▶ [WORK REQUEST]:
Using the records that appear below, write out exactly the lines from the one with "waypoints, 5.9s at" through the one with "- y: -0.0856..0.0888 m", keeping both end lines.

[Stored items from a collection]

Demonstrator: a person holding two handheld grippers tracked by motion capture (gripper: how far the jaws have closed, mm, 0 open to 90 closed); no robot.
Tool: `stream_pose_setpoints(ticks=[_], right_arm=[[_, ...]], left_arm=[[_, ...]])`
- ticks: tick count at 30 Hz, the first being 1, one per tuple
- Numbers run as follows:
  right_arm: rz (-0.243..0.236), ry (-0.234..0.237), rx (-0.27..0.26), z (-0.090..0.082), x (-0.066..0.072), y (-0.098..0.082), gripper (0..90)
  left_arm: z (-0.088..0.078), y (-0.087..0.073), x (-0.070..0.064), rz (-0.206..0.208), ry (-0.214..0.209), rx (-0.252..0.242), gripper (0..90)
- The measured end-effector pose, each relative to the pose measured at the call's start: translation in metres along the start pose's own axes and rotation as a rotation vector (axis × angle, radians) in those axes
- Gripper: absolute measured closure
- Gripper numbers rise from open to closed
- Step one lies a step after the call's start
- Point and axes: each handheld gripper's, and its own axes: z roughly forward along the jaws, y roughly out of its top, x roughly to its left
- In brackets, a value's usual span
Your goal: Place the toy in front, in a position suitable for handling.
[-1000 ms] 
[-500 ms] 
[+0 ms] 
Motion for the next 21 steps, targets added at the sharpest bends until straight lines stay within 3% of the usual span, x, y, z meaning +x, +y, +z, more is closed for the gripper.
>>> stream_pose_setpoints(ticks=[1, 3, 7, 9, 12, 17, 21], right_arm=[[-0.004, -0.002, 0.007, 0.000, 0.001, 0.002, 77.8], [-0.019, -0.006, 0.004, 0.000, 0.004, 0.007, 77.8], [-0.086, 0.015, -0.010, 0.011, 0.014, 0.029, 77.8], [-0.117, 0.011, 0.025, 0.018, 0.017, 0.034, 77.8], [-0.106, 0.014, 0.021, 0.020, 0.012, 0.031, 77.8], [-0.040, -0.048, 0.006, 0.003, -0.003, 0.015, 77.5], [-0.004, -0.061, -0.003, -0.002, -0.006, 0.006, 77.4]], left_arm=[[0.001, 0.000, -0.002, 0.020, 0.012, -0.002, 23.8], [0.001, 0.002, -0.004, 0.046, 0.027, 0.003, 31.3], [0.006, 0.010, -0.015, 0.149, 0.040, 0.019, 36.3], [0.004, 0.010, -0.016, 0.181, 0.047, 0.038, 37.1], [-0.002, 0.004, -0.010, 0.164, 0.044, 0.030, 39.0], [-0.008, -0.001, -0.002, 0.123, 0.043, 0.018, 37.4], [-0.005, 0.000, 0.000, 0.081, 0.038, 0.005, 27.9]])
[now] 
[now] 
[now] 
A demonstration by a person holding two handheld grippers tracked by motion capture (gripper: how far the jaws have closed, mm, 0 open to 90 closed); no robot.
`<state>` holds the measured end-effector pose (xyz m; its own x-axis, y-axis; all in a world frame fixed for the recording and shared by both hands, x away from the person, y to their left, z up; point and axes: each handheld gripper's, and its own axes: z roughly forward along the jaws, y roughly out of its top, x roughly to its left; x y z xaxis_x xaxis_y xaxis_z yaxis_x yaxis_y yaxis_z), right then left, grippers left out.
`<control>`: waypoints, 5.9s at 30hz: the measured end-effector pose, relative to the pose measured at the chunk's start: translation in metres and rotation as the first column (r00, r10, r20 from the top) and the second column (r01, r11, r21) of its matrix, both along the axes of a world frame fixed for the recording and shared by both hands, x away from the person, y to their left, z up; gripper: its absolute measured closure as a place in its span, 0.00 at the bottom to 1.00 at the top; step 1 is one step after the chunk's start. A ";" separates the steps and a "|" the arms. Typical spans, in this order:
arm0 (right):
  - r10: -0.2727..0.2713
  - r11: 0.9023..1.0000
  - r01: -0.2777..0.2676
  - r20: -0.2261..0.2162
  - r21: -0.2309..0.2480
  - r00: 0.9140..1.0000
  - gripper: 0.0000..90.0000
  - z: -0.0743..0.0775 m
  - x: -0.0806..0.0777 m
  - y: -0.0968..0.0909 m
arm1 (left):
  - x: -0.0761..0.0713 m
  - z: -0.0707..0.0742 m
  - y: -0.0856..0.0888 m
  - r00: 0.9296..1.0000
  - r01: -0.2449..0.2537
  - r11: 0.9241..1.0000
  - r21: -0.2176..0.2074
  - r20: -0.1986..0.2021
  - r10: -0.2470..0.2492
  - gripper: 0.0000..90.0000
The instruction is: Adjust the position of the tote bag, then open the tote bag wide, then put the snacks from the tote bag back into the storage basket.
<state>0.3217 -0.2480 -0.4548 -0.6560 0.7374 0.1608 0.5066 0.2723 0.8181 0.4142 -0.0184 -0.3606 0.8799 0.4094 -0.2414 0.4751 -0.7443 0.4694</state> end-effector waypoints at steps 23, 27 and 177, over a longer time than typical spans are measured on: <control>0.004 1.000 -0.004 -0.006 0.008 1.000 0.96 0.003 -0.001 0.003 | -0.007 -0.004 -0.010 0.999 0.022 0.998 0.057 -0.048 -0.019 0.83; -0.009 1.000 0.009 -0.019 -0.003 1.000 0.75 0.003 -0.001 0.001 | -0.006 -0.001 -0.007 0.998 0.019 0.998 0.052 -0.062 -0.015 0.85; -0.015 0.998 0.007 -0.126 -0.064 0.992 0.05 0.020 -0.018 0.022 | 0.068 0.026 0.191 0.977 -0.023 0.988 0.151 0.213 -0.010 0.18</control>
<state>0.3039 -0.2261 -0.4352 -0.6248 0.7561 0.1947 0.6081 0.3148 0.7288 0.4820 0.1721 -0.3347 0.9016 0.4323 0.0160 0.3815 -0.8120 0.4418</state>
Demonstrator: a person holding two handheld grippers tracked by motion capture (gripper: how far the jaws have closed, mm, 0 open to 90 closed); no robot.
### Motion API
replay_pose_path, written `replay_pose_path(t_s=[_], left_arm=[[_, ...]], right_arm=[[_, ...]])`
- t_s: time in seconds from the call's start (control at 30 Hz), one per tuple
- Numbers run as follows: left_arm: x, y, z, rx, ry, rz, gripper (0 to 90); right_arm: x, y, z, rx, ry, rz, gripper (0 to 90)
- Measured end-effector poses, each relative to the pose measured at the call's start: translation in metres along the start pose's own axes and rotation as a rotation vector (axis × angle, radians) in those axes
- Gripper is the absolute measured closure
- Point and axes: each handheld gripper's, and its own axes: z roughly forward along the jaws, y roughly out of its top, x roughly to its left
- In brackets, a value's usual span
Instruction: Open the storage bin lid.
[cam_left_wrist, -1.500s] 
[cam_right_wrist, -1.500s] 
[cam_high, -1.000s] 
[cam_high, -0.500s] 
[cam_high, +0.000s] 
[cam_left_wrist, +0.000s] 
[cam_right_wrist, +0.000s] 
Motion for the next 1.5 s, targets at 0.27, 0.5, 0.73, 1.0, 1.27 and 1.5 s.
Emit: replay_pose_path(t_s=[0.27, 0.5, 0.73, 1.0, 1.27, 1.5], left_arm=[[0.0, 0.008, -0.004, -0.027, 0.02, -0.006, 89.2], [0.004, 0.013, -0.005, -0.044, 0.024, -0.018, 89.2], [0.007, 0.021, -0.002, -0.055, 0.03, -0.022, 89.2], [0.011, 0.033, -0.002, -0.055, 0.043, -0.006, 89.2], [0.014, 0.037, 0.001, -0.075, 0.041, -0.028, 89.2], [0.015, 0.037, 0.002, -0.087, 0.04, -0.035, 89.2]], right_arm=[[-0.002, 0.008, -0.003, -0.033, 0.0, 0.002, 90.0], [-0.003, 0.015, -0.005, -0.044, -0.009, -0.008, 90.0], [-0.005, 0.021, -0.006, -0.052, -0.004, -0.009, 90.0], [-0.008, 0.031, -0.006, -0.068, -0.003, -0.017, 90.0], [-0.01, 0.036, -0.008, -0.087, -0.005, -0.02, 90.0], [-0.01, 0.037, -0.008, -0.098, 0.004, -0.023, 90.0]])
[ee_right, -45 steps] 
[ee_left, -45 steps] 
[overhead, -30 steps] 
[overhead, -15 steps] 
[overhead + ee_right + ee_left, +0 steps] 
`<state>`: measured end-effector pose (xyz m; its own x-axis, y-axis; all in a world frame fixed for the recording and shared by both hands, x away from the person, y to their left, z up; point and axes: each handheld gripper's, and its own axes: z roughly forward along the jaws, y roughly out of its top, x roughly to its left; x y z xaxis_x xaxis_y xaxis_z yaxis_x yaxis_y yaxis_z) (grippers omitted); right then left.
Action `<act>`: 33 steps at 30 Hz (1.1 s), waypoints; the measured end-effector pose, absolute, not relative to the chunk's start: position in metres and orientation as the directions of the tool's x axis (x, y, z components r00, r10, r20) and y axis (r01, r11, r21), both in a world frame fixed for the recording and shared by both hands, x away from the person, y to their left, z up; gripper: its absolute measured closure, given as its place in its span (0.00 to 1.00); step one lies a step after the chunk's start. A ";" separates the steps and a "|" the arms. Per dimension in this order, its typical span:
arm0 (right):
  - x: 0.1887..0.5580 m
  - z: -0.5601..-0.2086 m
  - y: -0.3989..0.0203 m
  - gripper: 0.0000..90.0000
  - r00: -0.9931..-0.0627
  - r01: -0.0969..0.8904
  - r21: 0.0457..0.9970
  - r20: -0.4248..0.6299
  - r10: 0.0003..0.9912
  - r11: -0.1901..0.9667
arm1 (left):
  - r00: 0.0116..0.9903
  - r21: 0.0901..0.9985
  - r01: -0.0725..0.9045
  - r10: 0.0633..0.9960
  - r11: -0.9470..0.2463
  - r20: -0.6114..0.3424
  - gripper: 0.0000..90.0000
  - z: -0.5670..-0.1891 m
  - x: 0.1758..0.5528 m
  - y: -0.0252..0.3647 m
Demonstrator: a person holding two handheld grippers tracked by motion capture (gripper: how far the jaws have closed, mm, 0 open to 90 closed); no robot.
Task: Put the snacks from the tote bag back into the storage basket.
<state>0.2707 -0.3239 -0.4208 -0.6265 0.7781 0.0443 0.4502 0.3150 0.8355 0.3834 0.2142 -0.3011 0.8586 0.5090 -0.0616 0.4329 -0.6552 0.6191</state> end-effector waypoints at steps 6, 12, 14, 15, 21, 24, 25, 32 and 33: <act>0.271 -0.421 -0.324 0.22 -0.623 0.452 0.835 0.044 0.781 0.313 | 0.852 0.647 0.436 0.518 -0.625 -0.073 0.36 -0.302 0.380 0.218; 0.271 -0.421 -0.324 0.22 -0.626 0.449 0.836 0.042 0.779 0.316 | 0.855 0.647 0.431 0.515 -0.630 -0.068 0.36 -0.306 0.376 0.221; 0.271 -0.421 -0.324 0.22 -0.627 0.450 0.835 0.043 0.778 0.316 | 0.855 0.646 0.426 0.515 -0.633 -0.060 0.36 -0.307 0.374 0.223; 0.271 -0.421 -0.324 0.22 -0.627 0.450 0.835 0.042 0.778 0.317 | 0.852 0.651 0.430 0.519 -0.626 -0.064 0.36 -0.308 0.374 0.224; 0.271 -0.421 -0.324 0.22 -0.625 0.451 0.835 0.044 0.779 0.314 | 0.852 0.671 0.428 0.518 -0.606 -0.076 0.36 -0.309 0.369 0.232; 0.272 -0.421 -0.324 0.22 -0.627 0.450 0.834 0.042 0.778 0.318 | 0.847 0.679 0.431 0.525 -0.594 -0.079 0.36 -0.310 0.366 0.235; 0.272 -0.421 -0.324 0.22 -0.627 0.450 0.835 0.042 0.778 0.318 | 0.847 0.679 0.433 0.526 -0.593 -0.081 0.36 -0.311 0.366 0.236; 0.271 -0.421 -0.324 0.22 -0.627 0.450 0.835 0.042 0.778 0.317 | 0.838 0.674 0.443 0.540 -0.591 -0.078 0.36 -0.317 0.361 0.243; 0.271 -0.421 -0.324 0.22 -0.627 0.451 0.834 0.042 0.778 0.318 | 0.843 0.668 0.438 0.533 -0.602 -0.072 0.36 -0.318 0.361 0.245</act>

▶ [SOLVED PROBLEM]:
`<control>`: waypoints, 5.9s at 30hz: the measured end-effector pose, relative to the pose measured at the chunk's start: translation in metres and rotation as the first column (r00, r10, r20 from the top) and the second column (r01, r11, r21) of its matrix, both along the axes of a world frame fixed for the recording and shared by both hands, x away from the person, y to their left, z up; gripper: its absolute measured closure as a place in its span, 0.00 at the bottom to 1.00 at the top; step 1 is one step after the chunk's start. A ";" separates the steps and a "|" the arms. Typical spans, in this order:
arm0 (right):
  - r10: -0.2727..0.2713
  - r11: 0.9023..1.0000
  - r01: -0.2777..0.2676
  - r20: -0.2261..0.2162
  - r21: -0.2309..0.2480
  - r00: 0.9140..1.0000
  - gripper: 0.0000..90.0000
  - z: -0.0743..0.0775 m
  - x: -0.0806..0.0777 m
  - y: -0.0968..0.0909 m
arm1 (left):
  - x: -0.0761..0.0713 m
  - z: -0.0707..0.0742 m
  - y: -0.0856..0.0888 m

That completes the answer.